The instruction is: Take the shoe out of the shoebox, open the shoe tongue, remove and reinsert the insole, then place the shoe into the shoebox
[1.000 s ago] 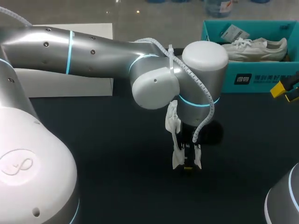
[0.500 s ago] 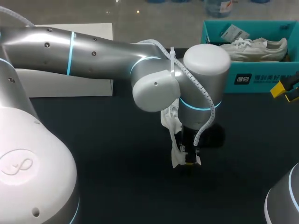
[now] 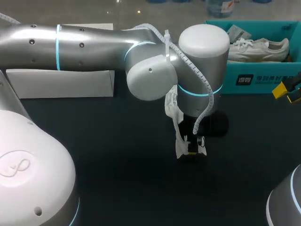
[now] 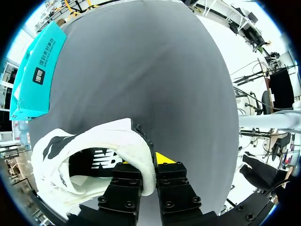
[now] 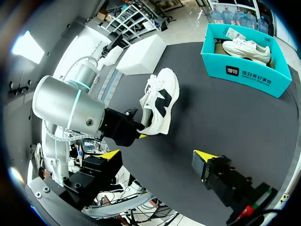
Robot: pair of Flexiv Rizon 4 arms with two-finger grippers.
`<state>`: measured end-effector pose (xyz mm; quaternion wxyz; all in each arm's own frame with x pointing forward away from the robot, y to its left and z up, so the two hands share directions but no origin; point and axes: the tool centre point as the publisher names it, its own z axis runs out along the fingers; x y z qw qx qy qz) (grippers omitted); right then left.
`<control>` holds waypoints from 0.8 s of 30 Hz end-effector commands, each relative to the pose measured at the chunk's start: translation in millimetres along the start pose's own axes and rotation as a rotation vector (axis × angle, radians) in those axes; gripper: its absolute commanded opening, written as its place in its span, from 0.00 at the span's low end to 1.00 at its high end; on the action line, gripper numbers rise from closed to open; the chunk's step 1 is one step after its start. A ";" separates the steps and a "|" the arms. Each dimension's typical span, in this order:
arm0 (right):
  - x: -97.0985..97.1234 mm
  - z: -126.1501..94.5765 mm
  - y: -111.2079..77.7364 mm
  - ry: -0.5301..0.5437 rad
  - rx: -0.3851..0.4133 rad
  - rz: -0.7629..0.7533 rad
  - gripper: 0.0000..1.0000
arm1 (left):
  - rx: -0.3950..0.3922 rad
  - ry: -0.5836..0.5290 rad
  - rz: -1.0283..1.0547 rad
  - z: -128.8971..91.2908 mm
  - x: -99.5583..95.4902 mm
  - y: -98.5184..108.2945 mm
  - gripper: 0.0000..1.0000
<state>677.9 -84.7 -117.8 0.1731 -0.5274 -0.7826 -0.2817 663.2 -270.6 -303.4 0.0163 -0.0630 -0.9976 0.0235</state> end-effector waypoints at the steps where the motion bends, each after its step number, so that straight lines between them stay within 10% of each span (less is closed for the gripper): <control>1: -0.5 0.6 1.1 -0.001 0.003 0.001 1.00 | -0.001 -0.018 0.007 -62.5 -0.5 8.1 0.00; 10: -0.5 0.6 1.1 -0.001 0.003 0.001 1.00 | 0.003 -0.041 -0.002 -105.4 0.1 7.4 0.00; 24: -0.5 0.6 1.1 -0.001 0.003 0.001 1.00 | 0.014 -0.059 -0.009 -107.5 0.0 7.4 0.00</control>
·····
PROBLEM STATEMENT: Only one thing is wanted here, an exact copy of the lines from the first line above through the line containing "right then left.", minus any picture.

EXPECTED OUTPUT:
The instruction is: Take the shoe out of the shoebox, open the shoe tongue, remove and reinsert the insole, then place the shoe into the shoebox
[1.000 s ago] 
[0.500 s ago] 
[now] 
[now] 
[now] 
Robot: pair of Flexiv Rizon 4 arms with two-finger grippers.
`<state>`: measured end-effector pose (xyz mm; quaternion wxyz; all in each arm's own frame with x pointing forward away from the robot, y to its left and z up, so the two hands share directions but no origin; point and axes: the tool centre point as the publisher names it, its own z axis runs out along the fingers; x y z qw qx qy qz) (grippers omitted); right then left.

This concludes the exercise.